Percentage Classification Accuracies for Individual Test Subjects Based on Their Test Vectors Using 10 Trials.

Subject Number	SFAM % Correct	Bayes % Correct
N14	80	80
N15	100	44
N16	67	50
N20062	81	57
AD36	54	100
AD38	50	88
AD40	53	53
AD43	50	57

Abbreviation: SFAM, simplified fuzzy ARTMAP.

Table 5 presents a sample of the numbers of 0s and 1s output by the classifiers to represent the classes of the input vectors for the subjects, normal and AD, respectively, and the classification voted, which is correct in each case.

Table 5.

Numbers of Vectors Per Subject Classified as 0 or 1 and the Class of the Subject by Voting.

Subject	SFAM			Bayes
	Number of Vectors	Number of 0s	Number of 1s	Number of 0s	Number of 1s	Class by Voting
N14	5	4	1	4	1	N
AD40	19	9	10	9	10	AD
AD43	14	7	7	6	8	AD
N20062	16	13	3	9	7	N

Abbreviation: SFAM, simplified fuzzy ARTMAP.

Five Trials

Similar results were obtained again in the case of 5 trials as shown in Table 6. Apart from subject N15, the classification accuracies were again improved by this further reduction in the number of trials included. However, the use of fewer trials still is likely to lead to more classification failures when there may be too few input vectors for reliable testing or even the absence of any vector.

Table 6.

Percentage Classification Accuracies for Individual Test Subjects Based on Their Test Vectors Using 5 Trials.

Subject	SFAM % Correct	Bayes % Correct
N14	100	100
N15	50	25
N16	86	57
N20062	89	64
AD36	57	100
AD38	71	100
AD40	30	60
AD43	80	80

Abbreviation: SFAM, simplified fuzzy ARTMAP.

Discussion

It has been clearly demonstrated in this research that the positive voltage BICs associated with the P300 peak may constitute an excellent biomarker for new-onset AD, since 100% accurate differentiation between new-onset ADs and normals was achieved. It is quite possible that they could indicate AD presymptomatically.

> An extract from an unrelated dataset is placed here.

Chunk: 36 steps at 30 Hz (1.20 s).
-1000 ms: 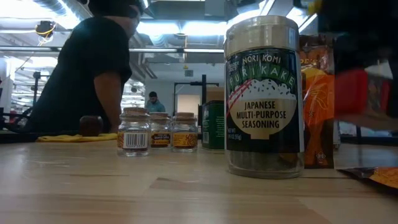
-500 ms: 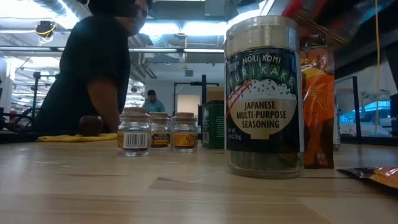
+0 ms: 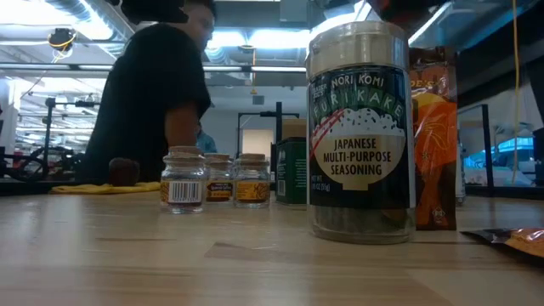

This could be tested by making measurements on subjects at risk of AD, such as carriers of the apolipoprotein E4 gene with a family history of AD or subjects for whom synaptic dysfunction has been detected by elevated cerebrospinal fluid phosphor-τ. ² The technique is noninvasive, requires a reduced number of trials, is inexpensive, and can be employed in any hospital EEG department. Because of the small sample size, it is desirable that far more subjects be tested, and preferably in multicenter studies, to validate it, if it be considered useful. The digitized multicenter recordings could be processed centrally to ensure conformity. This validation could take place during the clinical studies. Such studies might also be used to investigate the effects of drug treatment, the relationship of the results to those of similar studies on subjects with other neurological diseases to reduce the risk of misdiagnosis, and the possible usefulness of the BICs associated with other peaks in the waveform. Extension to other conditions such as Parkinson’s disease and other evoked potentials is also a possibility.

Conclusions

New-onset ADs were differentiated from normals to 100% accuracy by classifying the positive voltage BICs centered on the P300 waveform peak response to an oddball task, auditory-evoked potential using a SFAM neural network, a Bayes classifier, and a voting strategy. It may also be possible to detect AD presymptomatically, but more preferably multicenter research on more subjects is necessary to validate the technique. Extension to other conditions and evoked potentials is a possibility.